#### TASK INSTRUCTIONS
Keep every line of the data below that has the string "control" and present those lines.
START SOURCE INFORMATION
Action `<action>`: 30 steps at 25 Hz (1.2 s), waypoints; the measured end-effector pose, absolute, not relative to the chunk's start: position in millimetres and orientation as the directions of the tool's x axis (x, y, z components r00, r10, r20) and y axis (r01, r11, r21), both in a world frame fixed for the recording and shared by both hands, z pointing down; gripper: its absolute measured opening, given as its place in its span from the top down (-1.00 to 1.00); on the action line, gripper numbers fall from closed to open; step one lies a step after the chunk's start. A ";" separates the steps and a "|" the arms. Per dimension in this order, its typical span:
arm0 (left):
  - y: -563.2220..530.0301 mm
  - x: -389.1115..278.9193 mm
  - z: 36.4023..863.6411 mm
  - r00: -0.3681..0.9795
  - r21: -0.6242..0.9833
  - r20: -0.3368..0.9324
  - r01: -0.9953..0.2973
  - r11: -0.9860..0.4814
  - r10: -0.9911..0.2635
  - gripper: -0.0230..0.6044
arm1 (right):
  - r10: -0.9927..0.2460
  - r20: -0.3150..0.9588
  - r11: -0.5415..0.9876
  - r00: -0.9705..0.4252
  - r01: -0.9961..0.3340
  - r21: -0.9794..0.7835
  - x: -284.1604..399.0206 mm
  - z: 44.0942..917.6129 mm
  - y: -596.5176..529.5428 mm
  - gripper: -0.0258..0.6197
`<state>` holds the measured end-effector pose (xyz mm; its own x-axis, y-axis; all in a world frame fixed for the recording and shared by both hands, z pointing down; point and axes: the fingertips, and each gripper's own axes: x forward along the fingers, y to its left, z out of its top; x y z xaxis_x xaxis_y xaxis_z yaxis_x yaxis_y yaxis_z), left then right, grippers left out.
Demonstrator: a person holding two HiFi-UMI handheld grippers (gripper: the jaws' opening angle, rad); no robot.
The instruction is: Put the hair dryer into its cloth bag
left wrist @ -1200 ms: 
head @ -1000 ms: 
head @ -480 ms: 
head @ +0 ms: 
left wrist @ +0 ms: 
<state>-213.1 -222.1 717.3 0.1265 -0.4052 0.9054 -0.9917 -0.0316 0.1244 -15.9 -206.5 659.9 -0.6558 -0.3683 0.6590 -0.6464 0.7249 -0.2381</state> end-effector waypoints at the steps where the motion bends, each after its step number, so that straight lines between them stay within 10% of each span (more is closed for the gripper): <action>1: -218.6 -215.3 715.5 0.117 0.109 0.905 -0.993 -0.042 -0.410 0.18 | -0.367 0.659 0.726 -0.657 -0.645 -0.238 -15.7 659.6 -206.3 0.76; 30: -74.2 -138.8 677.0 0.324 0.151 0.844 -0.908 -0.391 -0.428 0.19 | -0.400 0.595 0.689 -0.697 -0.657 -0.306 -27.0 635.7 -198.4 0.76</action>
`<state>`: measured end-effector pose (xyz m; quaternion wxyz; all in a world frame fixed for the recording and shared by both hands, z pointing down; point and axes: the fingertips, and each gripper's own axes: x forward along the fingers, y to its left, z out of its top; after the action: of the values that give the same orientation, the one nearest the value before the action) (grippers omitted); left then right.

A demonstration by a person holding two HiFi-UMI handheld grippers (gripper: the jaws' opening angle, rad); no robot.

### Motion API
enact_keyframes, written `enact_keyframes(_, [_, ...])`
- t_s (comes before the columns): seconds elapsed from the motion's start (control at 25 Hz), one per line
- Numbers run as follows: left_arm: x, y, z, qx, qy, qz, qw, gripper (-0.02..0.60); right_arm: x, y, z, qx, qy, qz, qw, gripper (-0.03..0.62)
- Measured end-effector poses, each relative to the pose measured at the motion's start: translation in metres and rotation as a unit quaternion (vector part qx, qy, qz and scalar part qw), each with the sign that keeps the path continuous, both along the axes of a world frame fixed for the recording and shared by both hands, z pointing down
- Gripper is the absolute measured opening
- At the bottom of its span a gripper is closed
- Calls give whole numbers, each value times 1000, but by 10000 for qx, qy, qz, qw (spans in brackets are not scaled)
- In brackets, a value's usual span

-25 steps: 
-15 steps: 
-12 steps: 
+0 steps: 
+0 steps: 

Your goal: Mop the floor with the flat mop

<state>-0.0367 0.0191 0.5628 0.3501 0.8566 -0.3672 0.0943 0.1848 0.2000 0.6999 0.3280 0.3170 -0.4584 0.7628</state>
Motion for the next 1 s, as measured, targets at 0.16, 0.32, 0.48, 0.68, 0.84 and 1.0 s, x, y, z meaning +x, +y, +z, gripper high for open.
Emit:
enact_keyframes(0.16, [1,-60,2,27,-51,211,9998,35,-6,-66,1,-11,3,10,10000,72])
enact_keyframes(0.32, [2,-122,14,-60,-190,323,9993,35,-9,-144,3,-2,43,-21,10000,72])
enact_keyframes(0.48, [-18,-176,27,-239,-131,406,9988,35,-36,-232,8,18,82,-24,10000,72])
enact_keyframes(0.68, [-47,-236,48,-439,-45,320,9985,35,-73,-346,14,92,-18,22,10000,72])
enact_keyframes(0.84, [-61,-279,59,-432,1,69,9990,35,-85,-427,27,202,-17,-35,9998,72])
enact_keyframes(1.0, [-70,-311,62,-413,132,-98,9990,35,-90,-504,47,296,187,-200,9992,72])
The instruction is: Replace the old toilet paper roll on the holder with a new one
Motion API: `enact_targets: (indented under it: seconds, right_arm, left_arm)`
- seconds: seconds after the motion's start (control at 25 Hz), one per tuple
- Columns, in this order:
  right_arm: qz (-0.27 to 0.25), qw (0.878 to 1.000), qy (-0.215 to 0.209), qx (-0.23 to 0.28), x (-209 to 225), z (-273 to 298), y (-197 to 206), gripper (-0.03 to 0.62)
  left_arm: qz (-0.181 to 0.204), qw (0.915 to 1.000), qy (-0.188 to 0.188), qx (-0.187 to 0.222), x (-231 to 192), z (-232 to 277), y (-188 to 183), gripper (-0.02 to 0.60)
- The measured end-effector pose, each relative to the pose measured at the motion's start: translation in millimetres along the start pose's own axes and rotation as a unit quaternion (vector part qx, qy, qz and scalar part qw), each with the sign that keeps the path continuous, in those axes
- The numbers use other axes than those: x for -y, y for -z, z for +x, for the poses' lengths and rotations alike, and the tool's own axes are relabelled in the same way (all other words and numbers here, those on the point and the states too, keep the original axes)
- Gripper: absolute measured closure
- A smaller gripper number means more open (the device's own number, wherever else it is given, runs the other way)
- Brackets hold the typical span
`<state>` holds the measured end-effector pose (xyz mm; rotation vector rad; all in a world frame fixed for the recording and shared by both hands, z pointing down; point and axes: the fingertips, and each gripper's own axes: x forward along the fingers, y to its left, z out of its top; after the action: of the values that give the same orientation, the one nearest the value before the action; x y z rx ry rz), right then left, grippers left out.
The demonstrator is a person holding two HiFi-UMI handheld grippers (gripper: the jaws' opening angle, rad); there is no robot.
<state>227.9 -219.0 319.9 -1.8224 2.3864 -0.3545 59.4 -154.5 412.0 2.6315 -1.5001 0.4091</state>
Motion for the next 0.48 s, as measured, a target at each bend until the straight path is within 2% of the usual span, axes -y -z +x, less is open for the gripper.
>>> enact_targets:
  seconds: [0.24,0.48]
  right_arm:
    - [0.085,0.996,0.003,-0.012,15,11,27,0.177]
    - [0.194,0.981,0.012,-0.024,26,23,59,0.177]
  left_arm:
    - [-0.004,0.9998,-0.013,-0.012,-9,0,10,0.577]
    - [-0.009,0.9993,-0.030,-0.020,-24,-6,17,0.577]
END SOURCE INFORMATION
#### RESPONSE TO THE TASK
- t_s (comes before the columns): seconds elapsed from the motion's start (control at 25 Hz), one per line
- seconds: seconds after the motion's start (control at 25 Hz), one per tuple

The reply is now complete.